Can you quantify the impact of weather on the Retail business during the quarter? And two, am I reading that the Padomo win gain on sales is included in the adjusted EBITDA number?
I'll take the easy answer, Michael, and then ask Jason do the -- well, actually they're both pretty easy. But he'll do the first one. The second one, the answer is yes. That the gain on sale at Padomo is in the adjusted EBITDA. Jason, do you want to talk about the impact of weather?
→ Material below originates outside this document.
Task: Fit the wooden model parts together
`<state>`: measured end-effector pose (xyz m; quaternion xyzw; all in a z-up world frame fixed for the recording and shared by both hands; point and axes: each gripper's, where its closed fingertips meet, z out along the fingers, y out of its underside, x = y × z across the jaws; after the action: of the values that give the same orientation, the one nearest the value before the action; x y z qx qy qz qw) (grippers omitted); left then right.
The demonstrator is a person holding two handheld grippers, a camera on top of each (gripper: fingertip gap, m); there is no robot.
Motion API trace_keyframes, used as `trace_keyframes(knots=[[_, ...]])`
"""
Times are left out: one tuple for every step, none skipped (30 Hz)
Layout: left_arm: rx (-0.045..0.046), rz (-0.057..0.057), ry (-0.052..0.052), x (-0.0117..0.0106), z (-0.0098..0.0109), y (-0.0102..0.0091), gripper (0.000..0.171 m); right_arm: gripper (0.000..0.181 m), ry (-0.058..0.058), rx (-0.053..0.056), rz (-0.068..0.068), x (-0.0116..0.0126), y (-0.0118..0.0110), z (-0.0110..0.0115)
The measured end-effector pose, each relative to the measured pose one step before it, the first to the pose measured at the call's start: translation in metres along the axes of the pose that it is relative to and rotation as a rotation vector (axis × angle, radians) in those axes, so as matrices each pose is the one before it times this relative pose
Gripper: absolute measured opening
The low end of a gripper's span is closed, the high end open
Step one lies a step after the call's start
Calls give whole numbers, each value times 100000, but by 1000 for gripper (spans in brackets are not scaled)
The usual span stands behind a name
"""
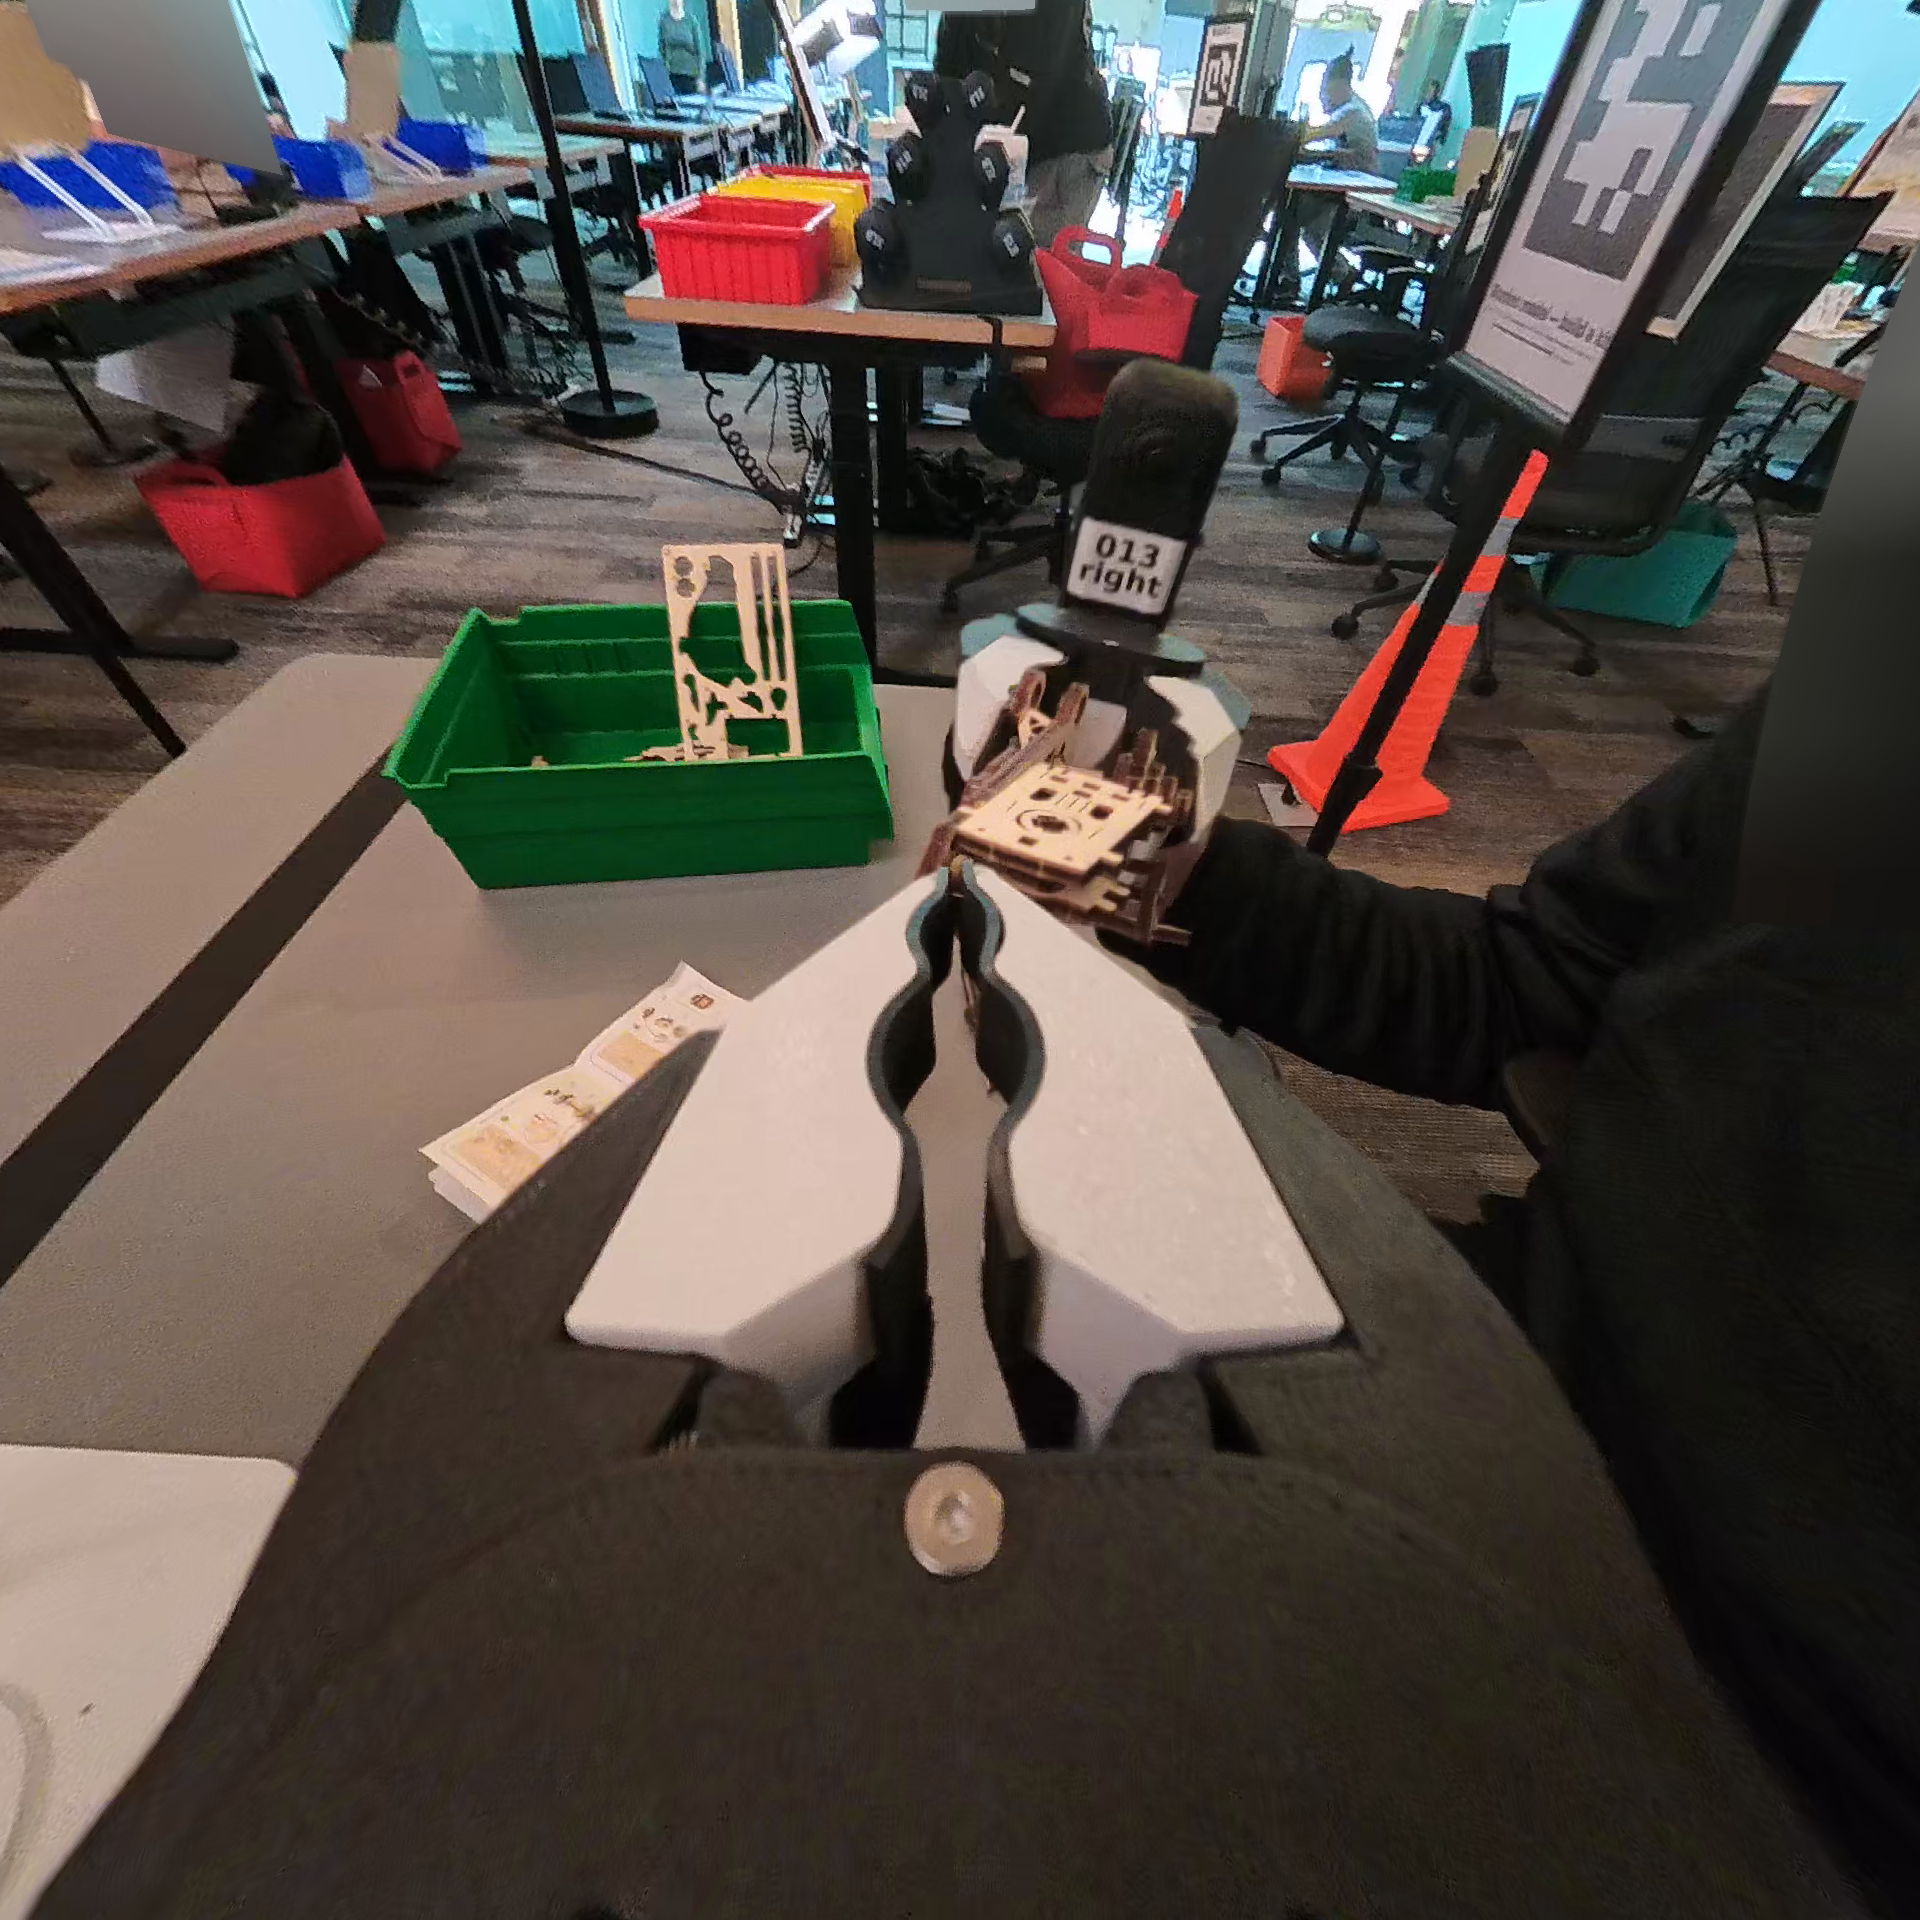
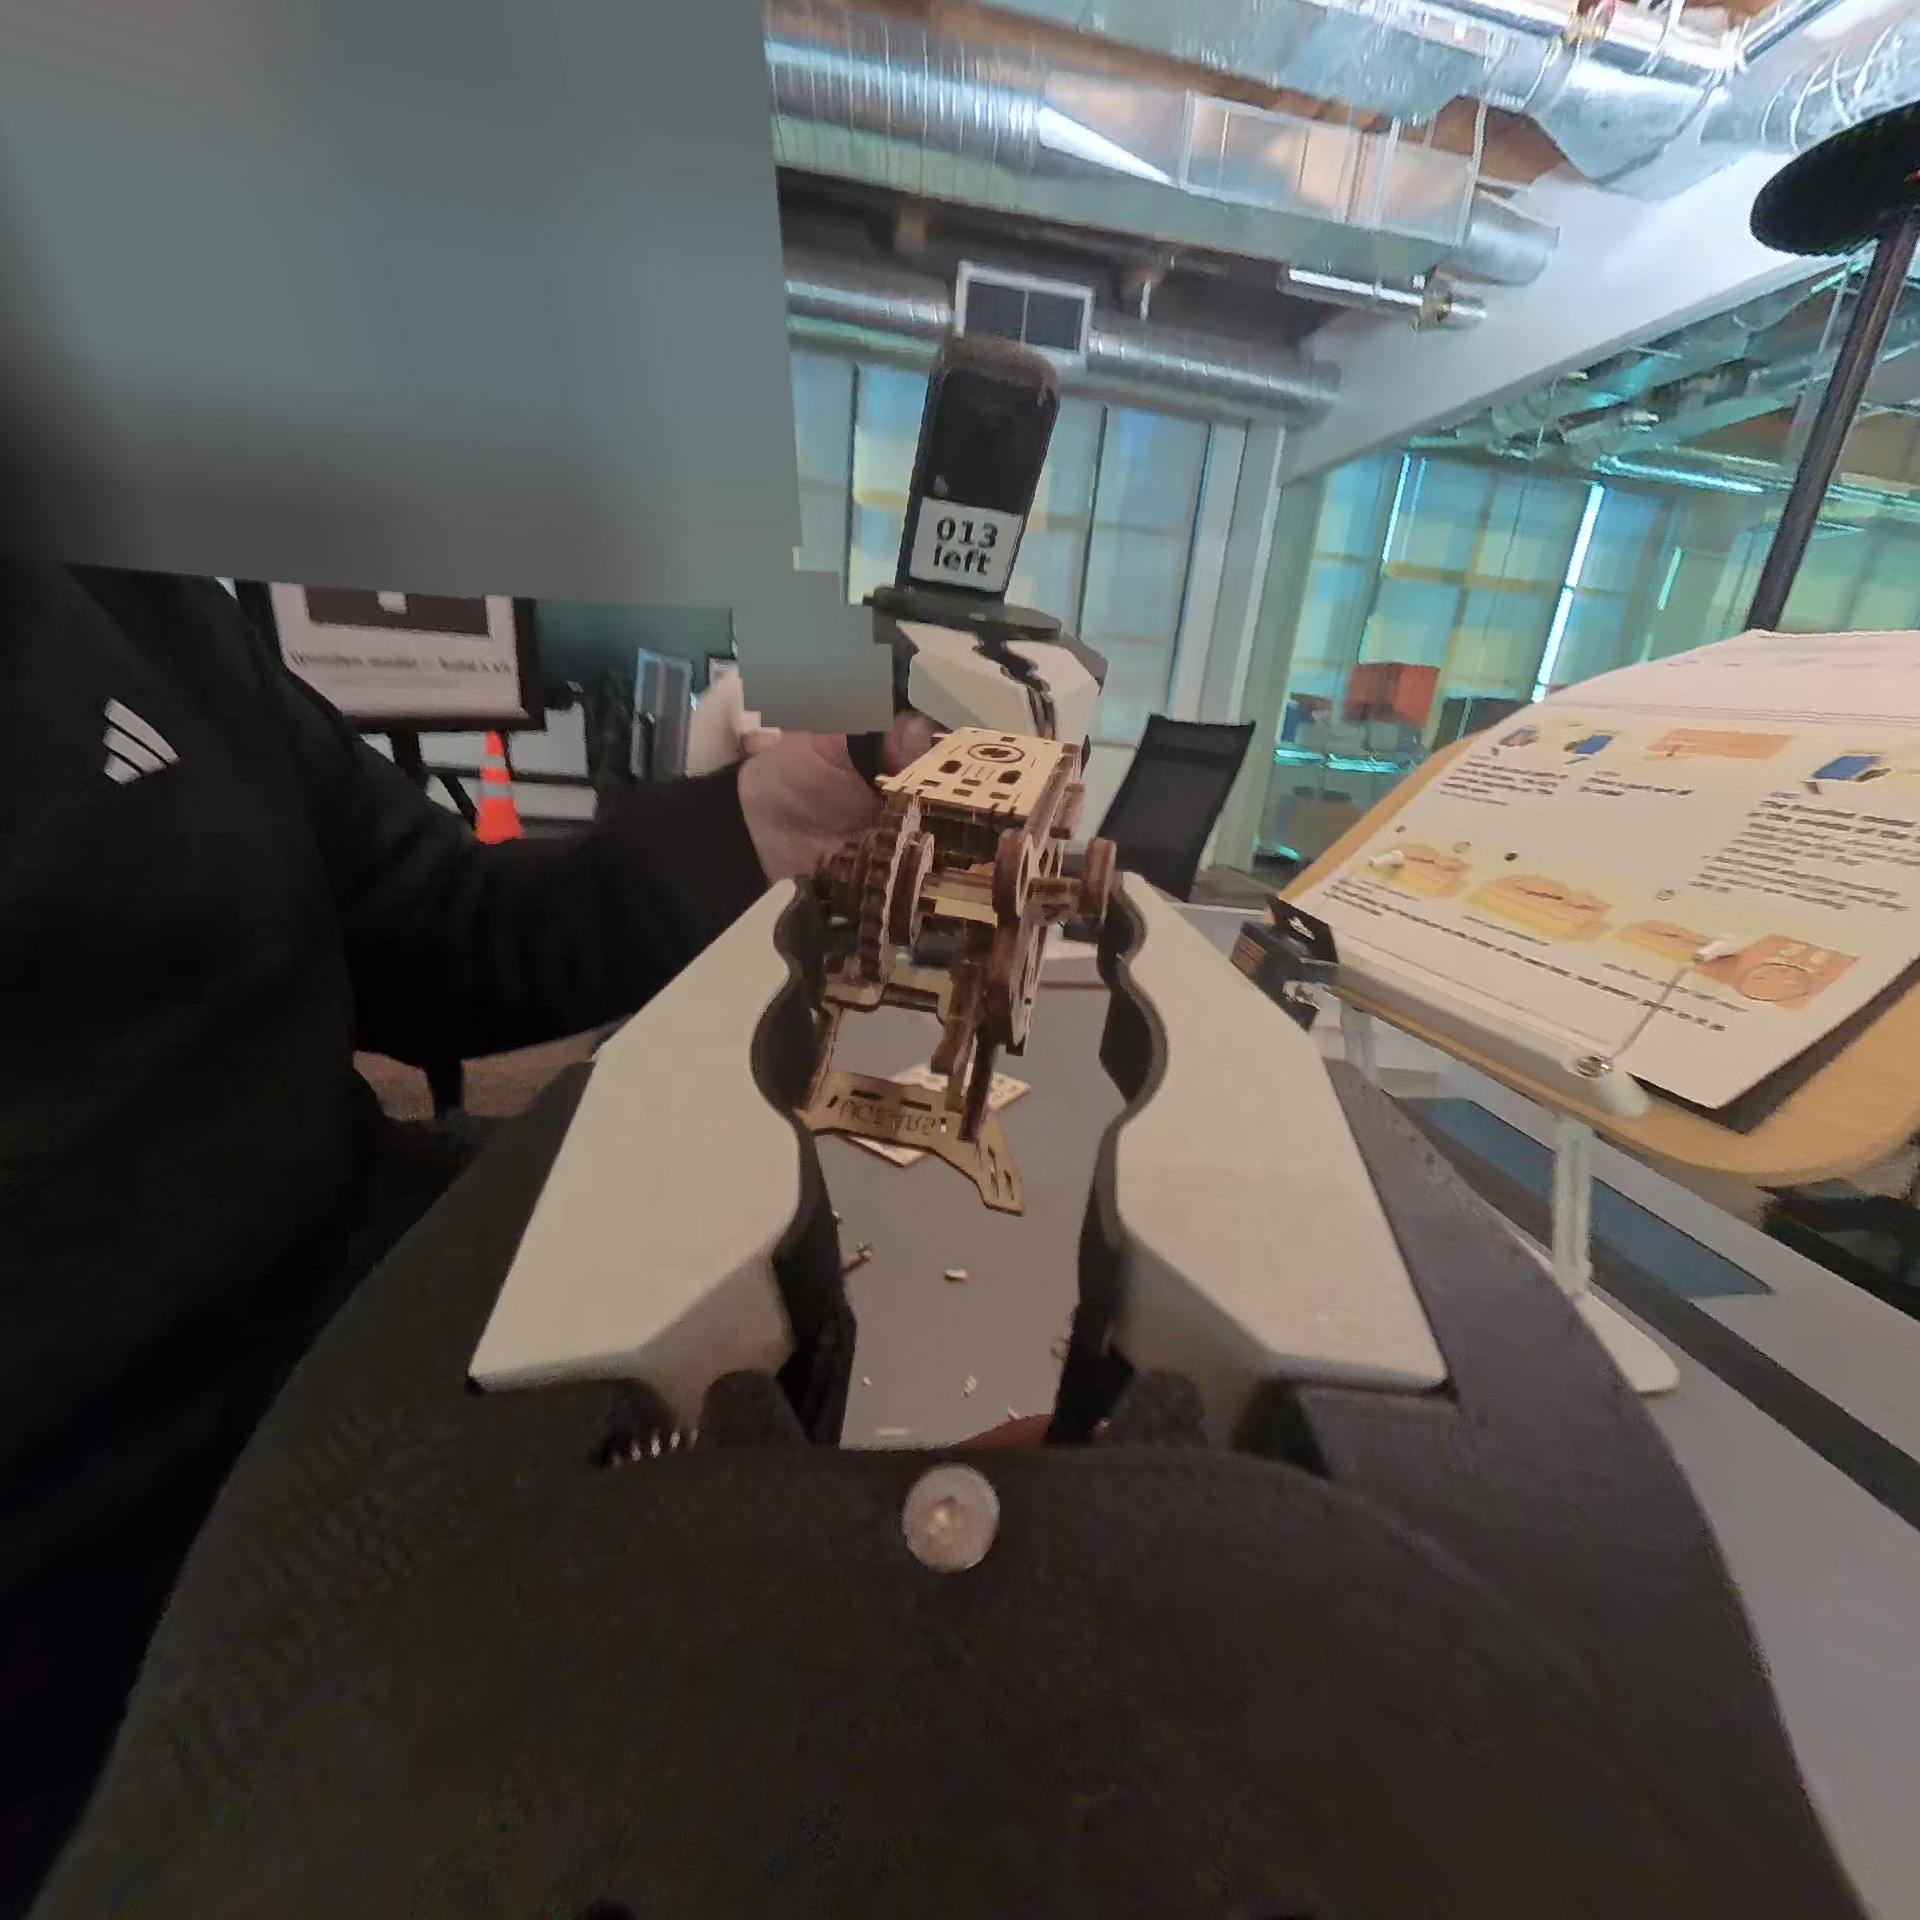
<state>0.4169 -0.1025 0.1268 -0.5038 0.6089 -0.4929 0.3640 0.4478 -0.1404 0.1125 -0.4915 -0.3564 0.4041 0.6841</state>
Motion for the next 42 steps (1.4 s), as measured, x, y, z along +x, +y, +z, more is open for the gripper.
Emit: trace_keyframes(knots=[[-597, -947, 1048, -27, -29, 76, 0, 51, 882, -2315, -1899, -45, 102, 55], [-1210, -1034, 1276, -11, 12, 186, 0, 51, 759, -1863, -1615, -44, 48, 15], [-1599, -664, 430, -124, 16, 251, 0, 51, 1289, -2566, -2036, 3, 128, 42], [-1464, -585, 280, -104, 3, 218, 0, 51, 1525, -3171, -2300, 3, 217, 114], [-2092, -773, 648, -34, 14, 275, 0, 51, 1371, -3308, -1780, 32, 262, 145], [-1253, -197, -725, -229, -97, 109, 0, 51, 1717, -3966, -1949, 91, 396, 161], [-474, -666, -22, -121, -146, -30, 0, 51, 1965, -4406, -2417, 103, 478, 166], [-152, -892, 803, 11, -125, -76, 0, 51, 1439, -3816, -2259, 15, 379, 190], [-866, -324, 259, -30, -103, 18, 0, 51, 663, -1891, -1463, -61, 107, 136], [-1297, -66, -716, -179, -81, 101, 0, 51, 1044, -1772, -1281, 44, 128, 115], [-1062, -632, -105, -124, -76, 85, 0, 51, 1254, -2580, -1410, 85, 244, 151], [-400, -1027, 487, -41, -79, -4, 0, 51, 1389, -3230, -1695, 75, 358, 219], [-703, -266, -241, -90, -72, 41, 0, 51, 1888, -3803, -2267, 92, 396, 226], [-1277, 65, -1089, -163, -57, 108, 0, 51, 1535, -2342, -1560, 58, 168, 135], [-947, 238, -1426, -178, -45, 40, 0, 51, 1247, -1379, -854, 72, 9, 90], [-2184, 911, -3140, -369, 16, 209, 0, 51, 1738, -1948, -1458, 100, 98, 118], [-3570, 2196, -4384, -492, 111, 416, 0, 51, 1924, -2398, -1931, 86, 156, 156], [-1995, 1298, -2905, -325, 79, 215, 0, 51, 1820, -2271, -1668, 81, 141, 133], [-726, -47, -1500, -211, 39, 40, 0, 51, 2286, -2998, -1904, 136, 250, 144], [-1212, 281, -1834, -269, 82, 121, 0, 51, 2434, -2861, -2075, 149, 230, 137], [-1806, 1406, -2914, -354, 112, 181, 0, 51, 2021, -2042, -1654, 115, 86, 124], [-2957, 1919, -3838, -407, 171, 297, 0, 51, 2052, -2699, -1919, 88, 164, 174], [-3648, 2350, -4568, -441, 206, 360, 0, 51, 1973, -3169, -2168, 72, 223, 231], [-3473, 2140, -4351, -399, 202, 300, 0, 50, 1410, -2315, -1647, 14, 127, 213], [-2719, 1530, -3774, -331, 178, 194, 0, 51, 1379, -2098, -1647, 3, 105, 220], [-2529, 1049, -3254, -310, 186, 182, 0, 51, 1660, -2798, -1929, 32, 208, 238], [-1892, 1218, -3174, -290, 172, 132, 0, 51, 1727, -2417, -1899, 67, 170, 216], [-1884, 1540, -2857, -240, 192, 158, 0, 51, 1130, -1426, -1285, 23, 33, 162], [-1086, 1795, -2857, -218, 166, 75, 0, 51, 858, -1317, -826, 29, 28, 139], [-953, 1401, -2892, -190, 151, 62, 0, 51, 1084, -1463, -936, 62, 43, 116], [-1412, 1632, -2971, -195, 132, 118, 0, 51, 869, -1265, -711, 38, 26, 135], [-1301, 2176, -3359, -213, 113, 85, 0, 51, 667, -1018, -264, -1, -11, 160], [-1404, 2346, -3720, -217, 144, 93, 0, 51, 713, -851, 26, 31, -9, 163], [-1858, 2591, -3787, -203, 177, 145, 0, 50, 417, -1166, 329, 17, 74, 211], [-1178, 2776, -3461, -131, 173, 73, 0, 50, 311, -1320, 227, -9, 125, 252], [-941, 1868, -3488, -150, 183, 64, 0, 50, 314, -658, -65, -45, 24, 227], [-1409, 2489, -3463, -97, 227, 146, 0, 50, 288, -560, 281, -38, -16, 169], [-1281, 3044, -3368, -30, 248, 149, 0, 51, 215, -577, 188, -40, -44, 144], [13, 1877, -1739, 145, 219, -16, 0, 51, 202, -104, 115, -35, -121, 107], [3585, -980, 1426, 543, 71, -552, 0, 51, 353, -367, 230, -5, -90, 136], [820, -76, -1356, 93, 118, -152, 0, 51, 547, -723, -380, -17, -31, 153], [-330, 2058, -2320, -68, 106, 81, 0, 51, 484, -287, -233, -19, -74, 139]])
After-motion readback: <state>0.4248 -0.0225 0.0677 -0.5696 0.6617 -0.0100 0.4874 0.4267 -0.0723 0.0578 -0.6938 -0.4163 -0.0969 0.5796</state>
Sure, David. We saw a colder winter than normal in Texas. And so that created an opportunity for us against not only our month-to-month customer base but our fixed-price customers on the Mass side, actually, expand margins given the lower gas prices. And so the one thing about weather is that it has more of an immediate impact in our performance even though we've showed strong results with respect to our attrition rate on our customer count. Weather has had a much bigger impact on our first quarter results given the colder winter.
Michael Lapides - Goldman Sachs Group Inc.
Can you quantify that in either terawatt hours or in kind of dollars, millions, just throw some numbers around that?
What I'd like to do maybe we can take that offline and I'll take you through it in some more detail.
That concludes the Q&A session. I now like to turn the call back over to management.
Chanel, I think that as you say we're done. We appreciate everyone taking the time this morning. And we look forward to speaking with you again next quarter. Thank you very much.
Ladies and gentlemen, that concludes the presentation. Thank you, for your participation. You may now disconnect. Have a great day.